Industry Group Finds Consumers Love 'Rewarded' Ads: Marketers, Less So

In another indication that so-called “rewarded” advertising is gaining steam in digital advertising business, a collaboration of the Mobile Marketing Association (MMA), OpenX and MediaMath released findings of a study indicating that consumers prefer watching video ads that reward them. While that may not seem so surprising, the study also found that awareness and acceptance are also growing among marketers.

Seventy-nine percent of 100 marketing pros interviewed by the group said they are either very or somewhat familiar with rewarded video advertising, though nearly half (47%) also said they had either a very or somewhat negative connotation about this method of incentivizing consumers to watch advertising. 

“I think the evolution of this has exactly been driven by the consumer,” says Maggie Mesa, vice president of mobile business development at OpenX, and a board member of the MMA who helped drive the research.

Mesa says consumers are leading general marketers in adoption for two reasons.
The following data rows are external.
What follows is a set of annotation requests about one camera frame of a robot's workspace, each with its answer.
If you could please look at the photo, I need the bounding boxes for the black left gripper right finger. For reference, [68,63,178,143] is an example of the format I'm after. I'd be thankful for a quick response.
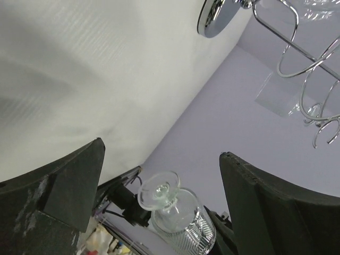
[219,152,339,254]

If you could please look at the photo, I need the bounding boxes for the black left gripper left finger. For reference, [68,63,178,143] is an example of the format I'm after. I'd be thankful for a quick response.
[1,138,105,254]

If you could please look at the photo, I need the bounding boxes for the ribbed clear wine glass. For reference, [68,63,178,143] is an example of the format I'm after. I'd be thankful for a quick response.
[137,171,216,254]

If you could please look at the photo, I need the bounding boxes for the chrome wine glass rack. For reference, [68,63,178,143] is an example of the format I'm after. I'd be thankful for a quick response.
[197,1,339,148]

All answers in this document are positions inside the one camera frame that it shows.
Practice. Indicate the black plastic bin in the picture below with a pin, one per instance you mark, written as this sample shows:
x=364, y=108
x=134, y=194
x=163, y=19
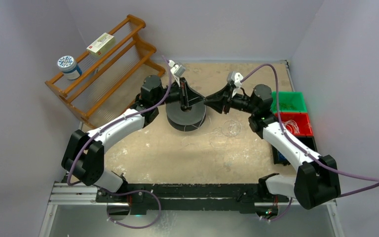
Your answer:
x=278, y=158

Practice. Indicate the green plastic bin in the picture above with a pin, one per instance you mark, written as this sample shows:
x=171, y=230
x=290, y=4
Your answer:
x=292, y=102

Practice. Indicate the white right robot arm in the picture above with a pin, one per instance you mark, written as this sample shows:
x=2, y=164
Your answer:
x=316, y=180

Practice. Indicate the blue white round jar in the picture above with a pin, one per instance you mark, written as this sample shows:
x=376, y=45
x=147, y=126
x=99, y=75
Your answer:
x=69, y=67

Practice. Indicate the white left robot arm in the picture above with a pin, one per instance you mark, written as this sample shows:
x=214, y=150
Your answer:
x=84, y=157

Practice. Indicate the black perforated cable spool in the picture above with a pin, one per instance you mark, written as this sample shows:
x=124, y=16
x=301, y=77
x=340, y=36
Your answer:
x=186, y=120

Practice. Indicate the orange wooden rack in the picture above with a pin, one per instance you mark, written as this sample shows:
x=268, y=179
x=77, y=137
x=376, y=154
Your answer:
x=109, y=83

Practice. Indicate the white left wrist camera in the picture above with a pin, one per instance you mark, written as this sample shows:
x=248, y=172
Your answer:
x=177, y=69

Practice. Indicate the green white cardboard box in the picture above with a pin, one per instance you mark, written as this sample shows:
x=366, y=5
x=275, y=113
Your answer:
x=101, y=45

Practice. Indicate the red plastic bin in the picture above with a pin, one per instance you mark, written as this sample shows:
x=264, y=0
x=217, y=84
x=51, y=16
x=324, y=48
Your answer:
x=297, y=123

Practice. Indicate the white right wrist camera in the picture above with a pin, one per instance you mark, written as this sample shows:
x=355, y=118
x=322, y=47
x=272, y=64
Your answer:
x=236, y=78

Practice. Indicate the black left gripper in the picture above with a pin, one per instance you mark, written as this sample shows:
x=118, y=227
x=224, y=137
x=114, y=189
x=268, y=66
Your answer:
x=187, y=96

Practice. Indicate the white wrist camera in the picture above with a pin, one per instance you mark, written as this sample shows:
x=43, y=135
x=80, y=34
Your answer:
x=177, y=69
x=236, y=78

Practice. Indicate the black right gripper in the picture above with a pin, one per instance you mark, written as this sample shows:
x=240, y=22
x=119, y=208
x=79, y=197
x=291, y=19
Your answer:
x=226, y=100

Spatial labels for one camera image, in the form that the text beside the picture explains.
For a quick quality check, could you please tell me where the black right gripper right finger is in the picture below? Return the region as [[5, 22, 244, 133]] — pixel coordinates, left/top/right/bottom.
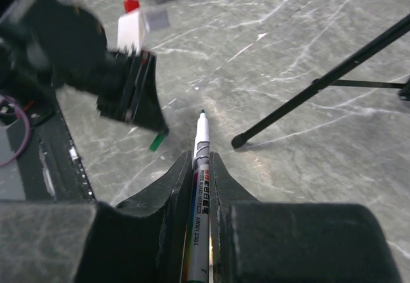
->
[[209, 152, 400, 282]]

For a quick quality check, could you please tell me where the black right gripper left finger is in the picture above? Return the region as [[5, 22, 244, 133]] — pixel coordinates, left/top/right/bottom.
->
[[1, 152, 192, 282]]

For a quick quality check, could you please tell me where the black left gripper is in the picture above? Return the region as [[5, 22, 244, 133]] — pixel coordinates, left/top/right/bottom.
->
[[51, 4, 170, 135]]

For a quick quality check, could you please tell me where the green marker cap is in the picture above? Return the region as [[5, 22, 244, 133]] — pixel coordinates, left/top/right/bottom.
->
[[149, 134, 167, 152]]

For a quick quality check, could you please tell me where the green capped whiteboard marker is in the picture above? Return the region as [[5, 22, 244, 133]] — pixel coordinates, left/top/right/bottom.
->
[[181, 110, 210, 282]]

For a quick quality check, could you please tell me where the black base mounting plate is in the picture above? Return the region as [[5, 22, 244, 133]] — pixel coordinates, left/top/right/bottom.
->
[[1, 86, 95, 201]]

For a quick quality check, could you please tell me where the black music stand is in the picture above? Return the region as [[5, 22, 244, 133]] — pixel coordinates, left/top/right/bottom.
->
[[231, 0, 409, 149]]

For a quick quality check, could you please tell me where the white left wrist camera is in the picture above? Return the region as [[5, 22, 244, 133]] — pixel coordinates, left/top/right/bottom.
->
[[117, 0, 170, 56]]

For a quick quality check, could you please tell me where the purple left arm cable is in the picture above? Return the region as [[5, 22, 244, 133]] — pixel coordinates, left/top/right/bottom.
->
[[0, 0, 140, 168]]

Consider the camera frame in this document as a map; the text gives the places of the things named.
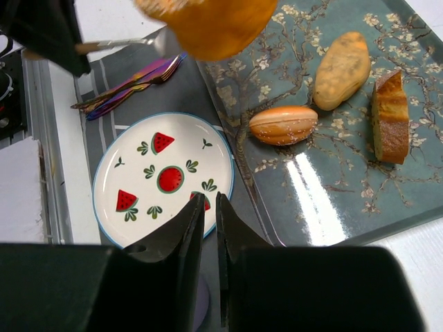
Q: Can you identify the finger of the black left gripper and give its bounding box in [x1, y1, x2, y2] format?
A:
[1, 0, 91, 77]

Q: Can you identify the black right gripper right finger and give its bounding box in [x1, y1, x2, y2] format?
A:
[216, 194, 425, 331]

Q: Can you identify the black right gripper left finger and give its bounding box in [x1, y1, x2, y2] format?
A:
[1, 194, 205, 331]

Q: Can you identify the steel cake server wooden handle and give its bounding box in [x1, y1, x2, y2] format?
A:
[74, 27, 177, 58]

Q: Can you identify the round orange sponge cake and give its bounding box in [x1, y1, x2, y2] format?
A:
[134, 0, 278, 62]

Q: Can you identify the blossom pattern grey tray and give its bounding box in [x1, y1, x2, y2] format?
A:
[199, 1, 442, 246]

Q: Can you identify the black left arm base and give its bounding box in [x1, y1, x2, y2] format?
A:
[1, 32, 27, 140]

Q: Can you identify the sesame bun bread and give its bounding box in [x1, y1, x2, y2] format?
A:
[248, 106, 318, 146]

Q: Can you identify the oval flat bread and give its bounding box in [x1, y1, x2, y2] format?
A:
[313, 31, 371, 111]

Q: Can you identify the purple ceramic mug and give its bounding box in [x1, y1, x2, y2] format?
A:
[193, 274, 210, 331]

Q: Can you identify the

One is that they see the obvious benefits of being rewarded to do something that they see increasingly as an intrusion on their media experience. Another reason is that a wide variety of digital media developers -- especially gaming apps and platforms -- have been using rewarded advertising for years.

Mesa estimates that rewarded advertising began to groundswell in the mobile gaming marketplace about “six or seven years ago,” then quickly began migrating into other forms of premium content that consumers would otherwise have to pay directly to upgrade in order to experience.

The most common examples would be music and video streaming services that enable consumers to opt in to complete a sponsor's video ad in order to unlock a short period of free -- and usually ad-free -- streaming. 

“This is now transcending gaming and moving into music streaming on services like Spotify or Pandora, which have been extremely heavy in the use of opt-in video,” she explains, adding: “They’ve created a robust value exchange for opt-in users.” 

In fact, two-thirds (65%) of consumers responding to the group’s study said they had been offered a reward for opting into a video ad on a gaming site or an app. Less than half as many said they had been offered rewards to opt into ads on music players (31%), social media (30%), retailer sites (22%), video channels (20%), or a news site (14%). of  U.S. 500 consumers ages 13+. 


Mesa says OpenX is interested in cultivating the rewarded video advertising market because it is part of the company’s overall push to focus on the most premium inventory for marketers and publishers. OpenX has been particularly aggressive in its focus on premium video, apps, 100% viewability, ads.txt, and other formats and mechanisms that weed out potentially less desirable inventory, and the use of rewarded opt-in video ads is the next logical progression, Mesa says.

She acknowledges that the method is not entirely new, and did not necessarily begin with video game rewards. In fact, most pre-roll ads -- which require a user to complete them before unlocking the video or static content they are trying to access -- are effectively rewarded opt-in ads. But she also believes there's an opportunity for publishers and brands to utilize more explicit reward methods to motivate consumers to engage in more meaningful ways with brands.

An OpenX spokesman adds that there is a already a body of data supporting that -- including data from its the company's demand-side platform partner MediaMath, which has been processing programmatic trades including rewarded opt-in video and conventional video ads.

MediaMath’s data shows that rewarded opt-in video ads purchased programmatically via its platform have been averaging “87% completion rates,” he said, adding, “We’re seeing 92% completion from our research.” 

While a variety of sources -- mainly from the supply side, or supply-side enablers like OpenX and the MMA -- are pushing the concept (the Interactive Advertising Bureau recently formed a working group to explore the development of a rewarded advertising marketplace), there are still strong reservations among marketers, who see it as having a negative connotation, mainly because they have been universally opposed to incentivizing users to look at their ads.

But the group’s research also indicates that aversion may also be going away, mainly because the rewarded ad model delivers the “KPIs,” or key performance indicators, brands are most trying to achieve with their advertising, including “viewability rates” and “return on advertising spend” (30% of marketers responding to the group’s study cited those as the top two KPIs delivered by rewarded ads), followed closely by CPM, or cost-per-thousand (27%).

Those findings suggest that marketers don’t just find rewarded advertising models to be effective, but also cost-effective.